= Viceroy's commissioned officer =

Senior Indian member of the British Indian Army

A viceroy's commissioned officer (VCO) was a senior Indian member of the British Indian Army. VCOs were senior in rank to warrant officers in the British Army, and held a commission issued by the viceroy. Also known as "Indian officers" or "native officers", they had authority only over Indian troops and were subordinate to all British King's (resp. Queen's) commissioned officers (KCO resp. QCO), Indian Commissioned Officers (ICO) and King's commissioned Indian officers (KCIO).

Similar ranks, as listed below, are retained in the Indian Army and Pakistan Army.
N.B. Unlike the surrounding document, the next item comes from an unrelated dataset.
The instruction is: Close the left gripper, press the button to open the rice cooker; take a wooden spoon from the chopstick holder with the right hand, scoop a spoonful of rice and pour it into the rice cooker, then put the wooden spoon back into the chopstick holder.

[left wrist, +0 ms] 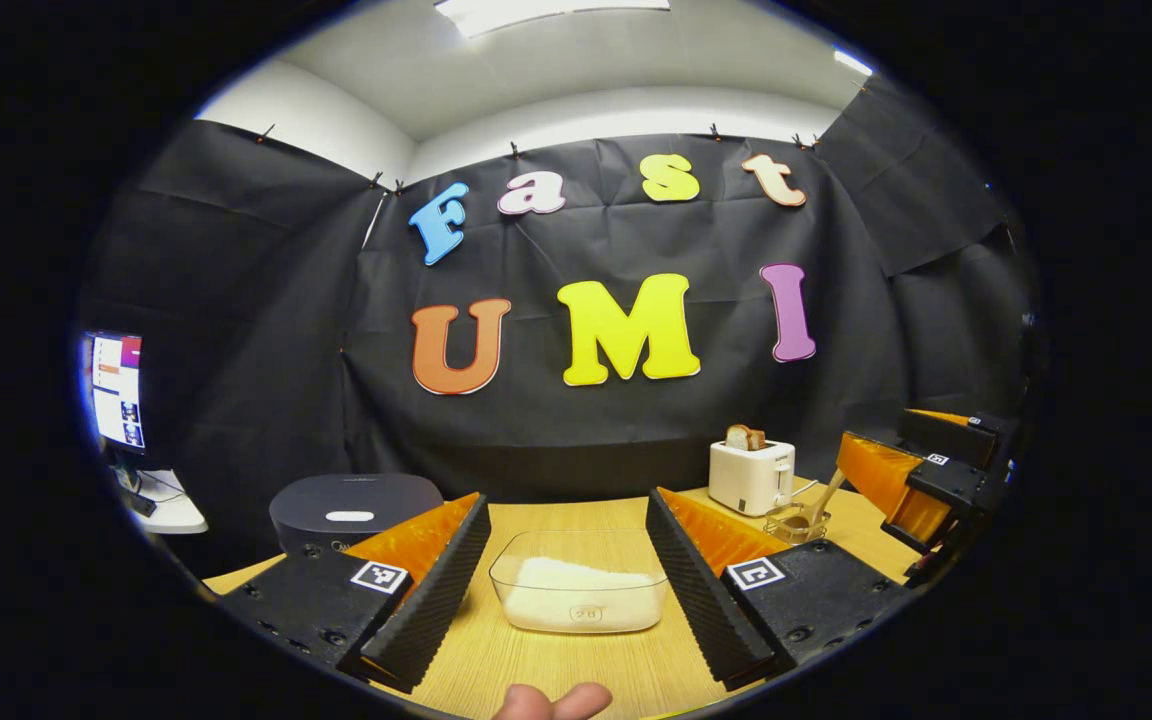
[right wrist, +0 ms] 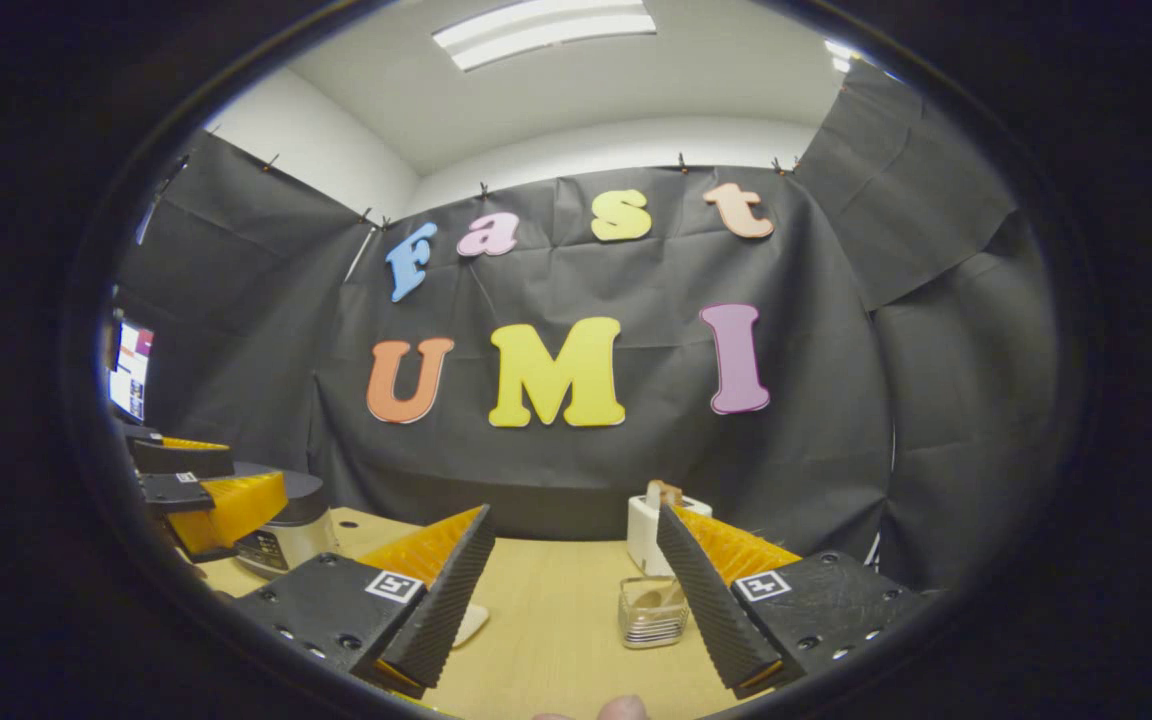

There, they are known as junior commissioned officers.

== History ==
Under the British, there was a clear colonial context, with the VCOs being the highest ranks that an Indian could attain. The full commissioned officers were British, from the 18th century up to the beginning of the 20th century. However, that changed slowly under the principles of Indianisation. In 1905, a special form of King’s Commission in His Majesty's Native Land Forces was instituted. Indians who had qualified through the Imperial Cadet Corps would earn a commission that was limited to authority over Indian troops only and its holders could not rise above the rank of Major. From 1917, in the midst of World War I, Indians 'with good family background' became eligible to study at the Royal Military College, Sandhurst and then earn a commission as King's Commissioned Indian Officer (KCIO). By the time of independence in 1947, there were many Indian (and Pakistani) officers who had graduated from Sandhurst or the Indian Military Academy. In 1945 the Willcox Committee Report recommended that VCOs be phased out, though this never occurred.

== Ranks and appointments==

In 1914, ranks held by VCOs were:

- Cavalry
  - Rissaldar-Major (native 'Major', adviser to the British officers and commander)
  - Rissaldar (native 'Captain', troop commander)
  - Ressaidar (native 'Lieutenant', junior troop commander)
  - Jemadar (native 'Second Lieutenant', platoon commander)
- Infantry, Indian Garrison Artillery, Indian Mountain Artillery and other arms
  - Subadar-Major (native 'Major', adviser to the British officers and commander)
  - Subedar (native 'Lieutenant', company commander)
  - Jemadar (native 'Second Lieutenant', platoon commander)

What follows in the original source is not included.